TG area under the curve (AUC) (mmol/L/min) was significantly lower for FO (383.67, p = 0.0125) and COFO (299.12, p = 0.0186) in comparison to PL (409.17) only. TG incremental area under the curve (iAUC) (mmol/L/min) was significantly lower with COFO (59.67) in comparison to CO (99.86), (p = 0.0480). Compared to PL, the change in absolute TG concentrations (mmol/L) from baseline to post TG peak time (180min) after FO were significantly less at 240min (0.39 vs 0.15), 270min (0.2 vs 0.1), and 300min (0.28 vs 0.06), and after COFO was significantly less at 300min (0.28 vs 0.16) (p < 0.05).
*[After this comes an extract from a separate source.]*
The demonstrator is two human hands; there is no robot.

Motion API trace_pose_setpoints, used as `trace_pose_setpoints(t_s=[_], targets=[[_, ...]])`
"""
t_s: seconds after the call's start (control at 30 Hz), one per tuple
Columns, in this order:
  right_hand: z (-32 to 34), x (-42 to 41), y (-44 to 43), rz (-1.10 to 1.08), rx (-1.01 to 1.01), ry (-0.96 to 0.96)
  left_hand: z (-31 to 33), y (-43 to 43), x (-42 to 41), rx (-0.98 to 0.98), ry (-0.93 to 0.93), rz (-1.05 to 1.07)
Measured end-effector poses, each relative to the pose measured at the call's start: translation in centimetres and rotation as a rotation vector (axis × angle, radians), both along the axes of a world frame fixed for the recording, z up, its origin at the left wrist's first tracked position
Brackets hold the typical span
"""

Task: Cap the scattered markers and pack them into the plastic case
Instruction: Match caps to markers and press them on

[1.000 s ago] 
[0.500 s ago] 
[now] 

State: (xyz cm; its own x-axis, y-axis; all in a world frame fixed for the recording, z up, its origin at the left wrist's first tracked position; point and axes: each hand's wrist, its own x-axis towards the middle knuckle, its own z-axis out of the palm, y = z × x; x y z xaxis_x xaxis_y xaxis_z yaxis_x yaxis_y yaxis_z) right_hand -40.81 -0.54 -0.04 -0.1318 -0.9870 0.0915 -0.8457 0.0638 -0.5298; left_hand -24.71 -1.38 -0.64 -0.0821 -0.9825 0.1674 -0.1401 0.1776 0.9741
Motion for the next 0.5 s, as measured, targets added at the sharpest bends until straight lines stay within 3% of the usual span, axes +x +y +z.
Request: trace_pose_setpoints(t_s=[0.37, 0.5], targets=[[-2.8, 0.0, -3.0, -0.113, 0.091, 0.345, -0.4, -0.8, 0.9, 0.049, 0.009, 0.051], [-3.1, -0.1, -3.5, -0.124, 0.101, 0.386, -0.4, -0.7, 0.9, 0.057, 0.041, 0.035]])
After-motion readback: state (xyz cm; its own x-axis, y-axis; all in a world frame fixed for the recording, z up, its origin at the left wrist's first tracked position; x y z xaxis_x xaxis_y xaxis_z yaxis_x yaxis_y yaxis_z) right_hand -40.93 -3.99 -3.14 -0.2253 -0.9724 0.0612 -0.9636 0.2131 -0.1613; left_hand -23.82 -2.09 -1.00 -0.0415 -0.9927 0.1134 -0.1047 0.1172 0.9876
No significant differences in postprandial AUC and iAUC for any other blood parameters were reported.

CONCLUSIONS

Our study demonstrated that LCn-3PUFA with or without MCSFA but not MCSFA alone are effective in reducing postprandial TG in healthy individuals.

摘要

背景与目的

餐后血脂反应已成为心血管疾病的一个风险因素。众所周知,膳食脂肪如中链饱和脂肪酸(MCSFA)和长链 omega-3 多不饱和脂肪酸(LCn-3PUFA)可降低餐后血脂反应。两者的结合可能具有互补和/或协同作用,从而优化心血管健康。本研究旨在探讨 MCSFA(椰子油)与或不与 LCn-3PUFA(鱼油)联合添加到试验餐中对健康成年人餐后血脂的影响。

方法

在一项随机、双盲、安慰剂对照、2×2 析因交叉研究中,将参与者(n=15)随机分为 4 组接受 4 种标准化等热量的试验餐。试验餐包括:安慰剂 [PL,不含鱼油(0g EPA 和 DHA)或椰子油(0g MCSFA)]、鱼油 [FO,6g 鱼油(3.85g EPA 和 DHA),不含椰子油(0g MCSFA)]、椰子油 [CO,18.65g 椰子油(15g MCSFA),不含鱼油(0g EPA 和 DHA)] 和椰子油+鱼油 [COFO,18.65g 椰子油(15g MCSFA)+6g 鱼油(3.85g EPA 和 DHA)];所有试验餐均提供 33.5g 总脂肪。参与者在 4 个不同的试验日分别接受了这 4 种处理,每次试验之间至少有 3 天的洗脱期。通过指尖采血在 0 至 300 分钟内的 7 个时间点测量血液参数。本研究的主要终点是餐后甘油三酯(TG)浓度的变化,次要终点是总胆固醇、高密度脂蛋白胆固醇和血糖浓度。

结果

与 PL(409.17mmol/L/min)相比,FO(383.67mmol/L/min,p=0.0125)和 COFO(299.12mmol/L/min,p=0.0186)的 TG 曲线下面积(AUC)明显降低。COFO(59.67mmol/L/min)的 TG 增量 AUC(iAUC)明显低于 CO(99.86mmol/L/min)(p=0.0480)。与 PL 相比,FO 组在 180min(TG 峰值时间)后至 240min(0.39 vs 0.15)、270min(0.2 vs 0.1)和 300min(0.28 vs 0.06)时的绝对 TG 浓度(mmol/L)变化明显更小,COFO 组在 300min(0.28 vs 0.16)时的变化明显更小(p<0.05)。其他血液参数的餐后 AUC 和 iAUC 无显著差异。

结论

我们的研究表明,LCn-3PUFA 与或不与 MCSFA 联合使用而非单独使用 MCSFA 可有效降低健康个体的餐后 TG。